■ **TASK DIRECTIONS**
What lines of the data hold the string "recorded"? Copy them all.
──────── GIVEN DATA ────────
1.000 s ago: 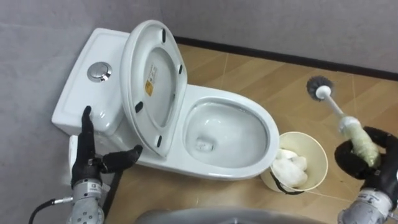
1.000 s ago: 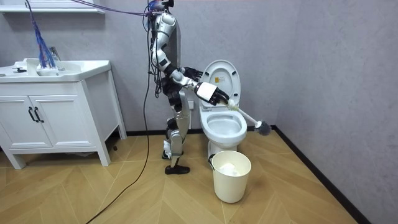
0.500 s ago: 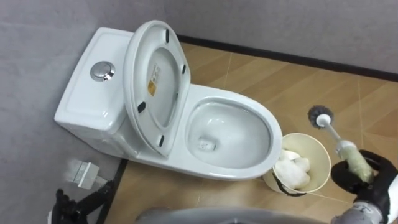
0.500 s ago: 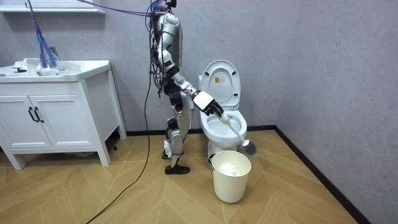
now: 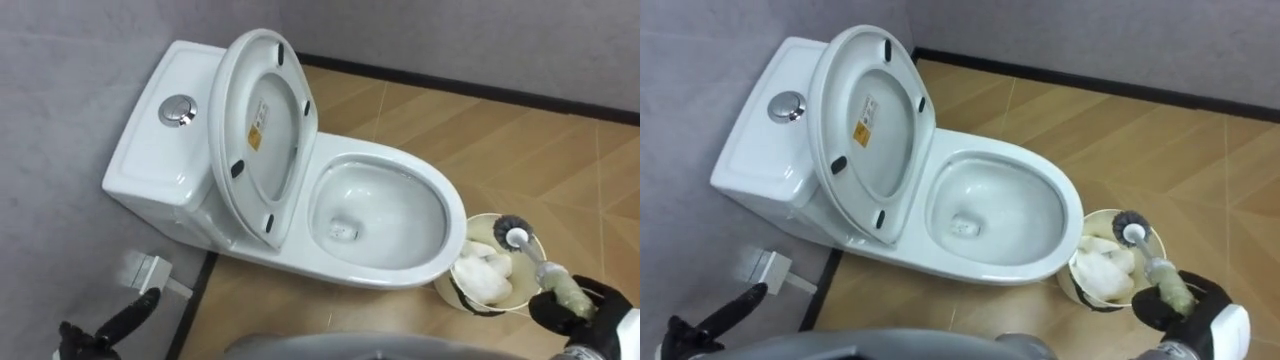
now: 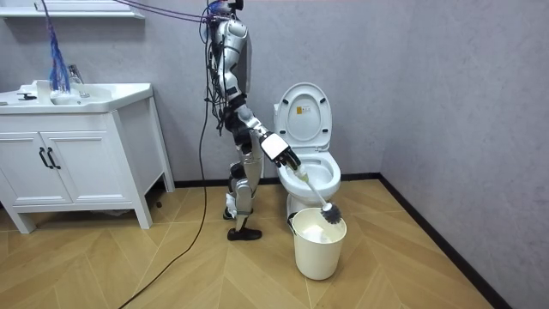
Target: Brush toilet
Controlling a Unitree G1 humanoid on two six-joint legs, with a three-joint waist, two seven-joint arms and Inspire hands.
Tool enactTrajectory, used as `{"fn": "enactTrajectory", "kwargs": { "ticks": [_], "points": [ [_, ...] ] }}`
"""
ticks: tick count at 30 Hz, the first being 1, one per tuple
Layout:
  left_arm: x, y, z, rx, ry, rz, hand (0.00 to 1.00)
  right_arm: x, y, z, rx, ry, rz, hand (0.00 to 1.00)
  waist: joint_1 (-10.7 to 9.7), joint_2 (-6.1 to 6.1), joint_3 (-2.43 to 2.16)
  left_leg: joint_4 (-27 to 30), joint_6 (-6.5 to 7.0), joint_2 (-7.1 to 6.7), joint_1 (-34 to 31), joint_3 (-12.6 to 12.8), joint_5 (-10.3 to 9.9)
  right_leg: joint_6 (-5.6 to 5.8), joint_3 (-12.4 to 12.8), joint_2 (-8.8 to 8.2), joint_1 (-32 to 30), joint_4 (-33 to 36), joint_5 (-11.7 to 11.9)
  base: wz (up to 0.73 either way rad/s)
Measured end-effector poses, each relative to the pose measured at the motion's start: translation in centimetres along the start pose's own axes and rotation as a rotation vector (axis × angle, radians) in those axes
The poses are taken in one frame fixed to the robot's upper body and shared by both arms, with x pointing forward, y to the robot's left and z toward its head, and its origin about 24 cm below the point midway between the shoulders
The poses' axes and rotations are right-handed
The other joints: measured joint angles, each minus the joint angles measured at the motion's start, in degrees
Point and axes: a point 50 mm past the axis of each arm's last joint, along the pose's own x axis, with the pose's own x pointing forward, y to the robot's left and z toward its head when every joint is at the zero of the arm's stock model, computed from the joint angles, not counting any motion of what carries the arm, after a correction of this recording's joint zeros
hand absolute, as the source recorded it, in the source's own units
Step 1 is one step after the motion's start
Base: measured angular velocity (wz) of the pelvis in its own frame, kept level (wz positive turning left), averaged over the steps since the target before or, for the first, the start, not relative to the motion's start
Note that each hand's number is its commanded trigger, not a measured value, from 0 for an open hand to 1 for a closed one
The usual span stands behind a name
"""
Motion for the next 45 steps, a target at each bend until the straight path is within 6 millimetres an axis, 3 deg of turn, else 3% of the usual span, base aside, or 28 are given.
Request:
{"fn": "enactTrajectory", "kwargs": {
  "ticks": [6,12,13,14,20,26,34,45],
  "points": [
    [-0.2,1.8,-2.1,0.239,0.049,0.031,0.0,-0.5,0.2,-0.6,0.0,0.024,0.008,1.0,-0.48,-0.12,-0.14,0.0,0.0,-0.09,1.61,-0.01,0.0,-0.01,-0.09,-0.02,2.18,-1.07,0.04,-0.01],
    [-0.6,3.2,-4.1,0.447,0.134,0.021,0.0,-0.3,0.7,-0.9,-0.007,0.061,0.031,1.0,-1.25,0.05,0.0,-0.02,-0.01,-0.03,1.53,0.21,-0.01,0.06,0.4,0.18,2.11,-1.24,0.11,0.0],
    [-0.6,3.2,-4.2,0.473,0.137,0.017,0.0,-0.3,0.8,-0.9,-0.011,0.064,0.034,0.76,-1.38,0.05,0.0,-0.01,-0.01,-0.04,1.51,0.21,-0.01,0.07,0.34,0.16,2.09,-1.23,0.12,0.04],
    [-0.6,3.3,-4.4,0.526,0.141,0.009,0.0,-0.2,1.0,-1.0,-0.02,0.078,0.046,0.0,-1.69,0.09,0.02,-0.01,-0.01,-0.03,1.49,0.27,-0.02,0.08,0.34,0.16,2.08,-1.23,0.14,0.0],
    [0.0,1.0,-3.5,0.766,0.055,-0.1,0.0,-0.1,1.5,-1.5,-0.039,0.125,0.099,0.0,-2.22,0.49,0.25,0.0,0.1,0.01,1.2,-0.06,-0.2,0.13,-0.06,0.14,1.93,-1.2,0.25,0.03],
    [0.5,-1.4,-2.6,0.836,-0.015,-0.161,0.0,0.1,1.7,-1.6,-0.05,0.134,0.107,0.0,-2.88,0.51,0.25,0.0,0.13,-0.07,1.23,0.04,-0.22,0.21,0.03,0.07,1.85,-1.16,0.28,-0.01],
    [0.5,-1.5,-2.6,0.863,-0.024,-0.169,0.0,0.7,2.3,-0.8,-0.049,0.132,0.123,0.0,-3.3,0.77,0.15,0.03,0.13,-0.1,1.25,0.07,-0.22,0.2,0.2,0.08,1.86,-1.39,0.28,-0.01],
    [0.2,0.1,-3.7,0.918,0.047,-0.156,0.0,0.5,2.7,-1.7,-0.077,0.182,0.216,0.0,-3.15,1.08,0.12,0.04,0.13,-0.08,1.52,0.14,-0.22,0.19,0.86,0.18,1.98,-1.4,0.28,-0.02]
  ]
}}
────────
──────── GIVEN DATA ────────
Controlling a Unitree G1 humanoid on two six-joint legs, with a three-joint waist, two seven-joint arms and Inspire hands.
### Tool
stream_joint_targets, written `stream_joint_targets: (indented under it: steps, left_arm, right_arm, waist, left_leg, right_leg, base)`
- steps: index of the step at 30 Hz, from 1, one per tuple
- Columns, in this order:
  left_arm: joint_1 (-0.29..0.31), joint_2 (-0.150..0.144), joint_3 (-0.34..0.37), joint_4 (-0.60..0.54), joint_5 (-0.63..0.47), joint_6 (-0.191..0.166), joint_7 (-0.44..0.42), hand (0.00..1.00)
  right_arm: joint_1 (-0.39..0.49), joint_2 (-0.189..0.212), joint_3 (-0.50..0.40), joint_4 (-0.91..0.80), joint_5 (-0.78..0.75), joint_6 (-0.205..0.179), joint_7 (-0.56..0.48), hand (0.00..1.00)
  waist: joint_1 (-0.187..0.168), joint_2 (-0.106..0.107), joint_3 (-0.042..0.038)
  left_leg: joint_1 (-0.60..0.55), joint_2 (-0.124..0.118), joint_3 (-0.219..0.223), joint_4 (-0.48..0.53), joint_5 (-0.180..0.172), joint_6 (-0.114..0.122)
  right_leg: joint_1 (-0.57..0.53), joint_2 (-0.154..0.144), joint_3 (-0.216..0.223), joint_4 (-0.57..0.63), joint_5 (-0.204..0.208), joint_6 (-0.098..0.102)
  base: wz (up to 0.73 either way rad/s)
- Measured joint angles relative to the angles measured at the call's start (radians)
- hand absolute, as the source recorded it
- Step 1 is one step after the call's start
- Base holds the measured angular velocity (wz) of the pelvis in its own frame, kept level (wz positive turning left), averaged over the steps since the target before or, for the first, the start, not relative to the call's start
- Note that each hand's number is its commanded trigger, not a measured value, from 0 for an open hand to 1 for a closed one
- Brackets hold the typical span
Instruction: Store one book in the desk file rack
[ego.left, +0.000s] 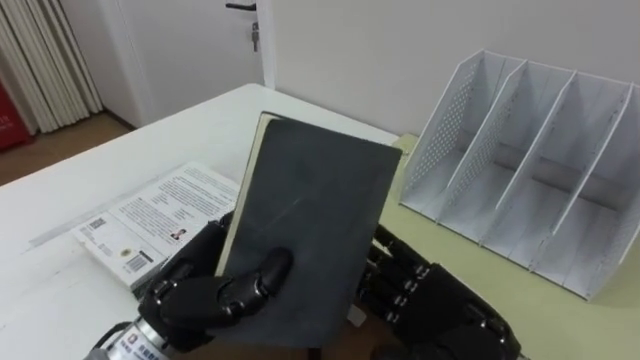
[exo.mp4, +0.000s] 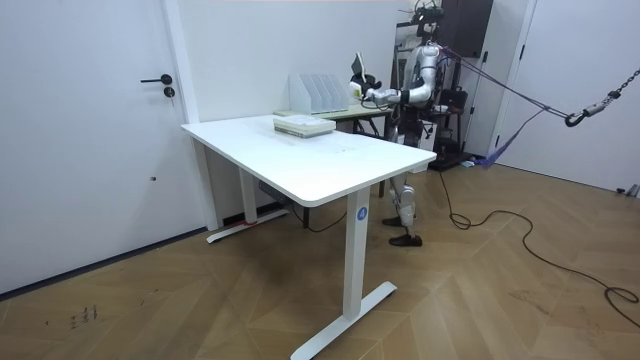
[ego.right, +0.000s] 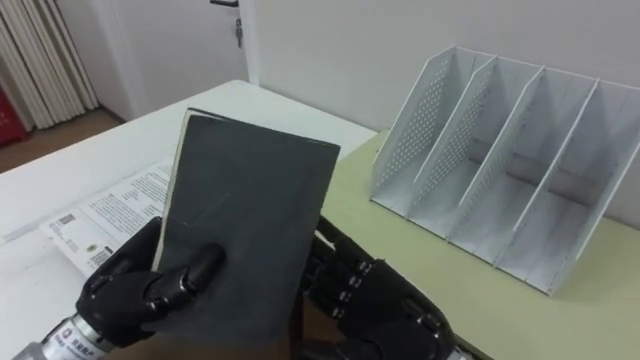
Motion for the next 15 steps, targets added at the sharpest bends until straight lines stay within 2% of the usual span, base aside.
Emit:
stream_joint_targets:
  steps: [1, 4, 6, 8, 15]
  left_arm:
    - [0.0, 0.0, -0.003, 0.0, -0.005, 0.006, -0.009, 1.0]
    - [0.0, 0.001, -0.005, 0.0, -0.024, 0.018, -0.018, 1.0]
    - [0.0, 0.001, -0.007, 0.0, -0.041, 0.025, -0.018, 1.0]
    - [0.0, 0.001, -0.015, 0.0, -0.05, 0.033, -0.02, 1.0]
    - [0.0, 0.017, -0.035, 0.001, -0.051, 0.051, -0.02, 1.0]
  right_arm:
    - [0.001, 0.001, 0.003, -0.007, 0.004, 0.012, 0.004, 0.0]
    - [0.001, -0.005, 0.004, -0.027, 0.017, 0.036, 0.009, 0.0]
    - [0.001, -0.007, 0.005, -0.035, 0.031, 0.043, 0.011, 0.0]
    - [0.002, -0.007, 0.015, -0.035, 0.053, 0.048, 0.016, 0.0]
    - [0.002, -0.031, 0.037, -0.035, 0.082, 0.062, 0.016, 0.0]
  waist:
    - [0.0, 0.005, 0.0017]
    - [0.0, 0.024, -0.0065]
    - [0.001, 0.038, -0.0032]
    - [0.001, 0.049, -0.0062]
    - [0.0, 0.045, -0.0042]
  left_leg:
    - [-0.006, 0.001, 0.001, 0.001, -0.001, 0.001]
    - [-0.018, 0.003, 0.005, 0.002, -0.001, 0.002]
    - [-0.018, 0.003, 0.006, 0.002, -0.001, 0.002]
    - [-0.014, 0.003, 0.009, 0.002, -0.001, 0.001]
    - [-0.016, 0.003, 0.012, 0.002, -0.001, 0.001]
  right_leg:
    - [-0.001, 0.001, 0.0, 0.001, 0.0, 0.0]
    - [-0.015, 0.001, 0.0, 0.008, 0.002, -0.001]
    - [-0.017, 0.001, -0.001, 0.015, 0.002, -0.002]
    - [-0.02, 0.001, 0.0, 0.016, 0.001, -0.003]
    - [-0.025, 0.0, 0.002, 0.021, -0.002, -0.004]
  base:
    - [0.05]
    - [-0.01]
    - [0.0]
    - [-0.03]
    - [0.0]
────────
■ **OUTPUT**
hand absolute, as the source recorded it, in the source's own units
- hand absolute, as the source recorded it

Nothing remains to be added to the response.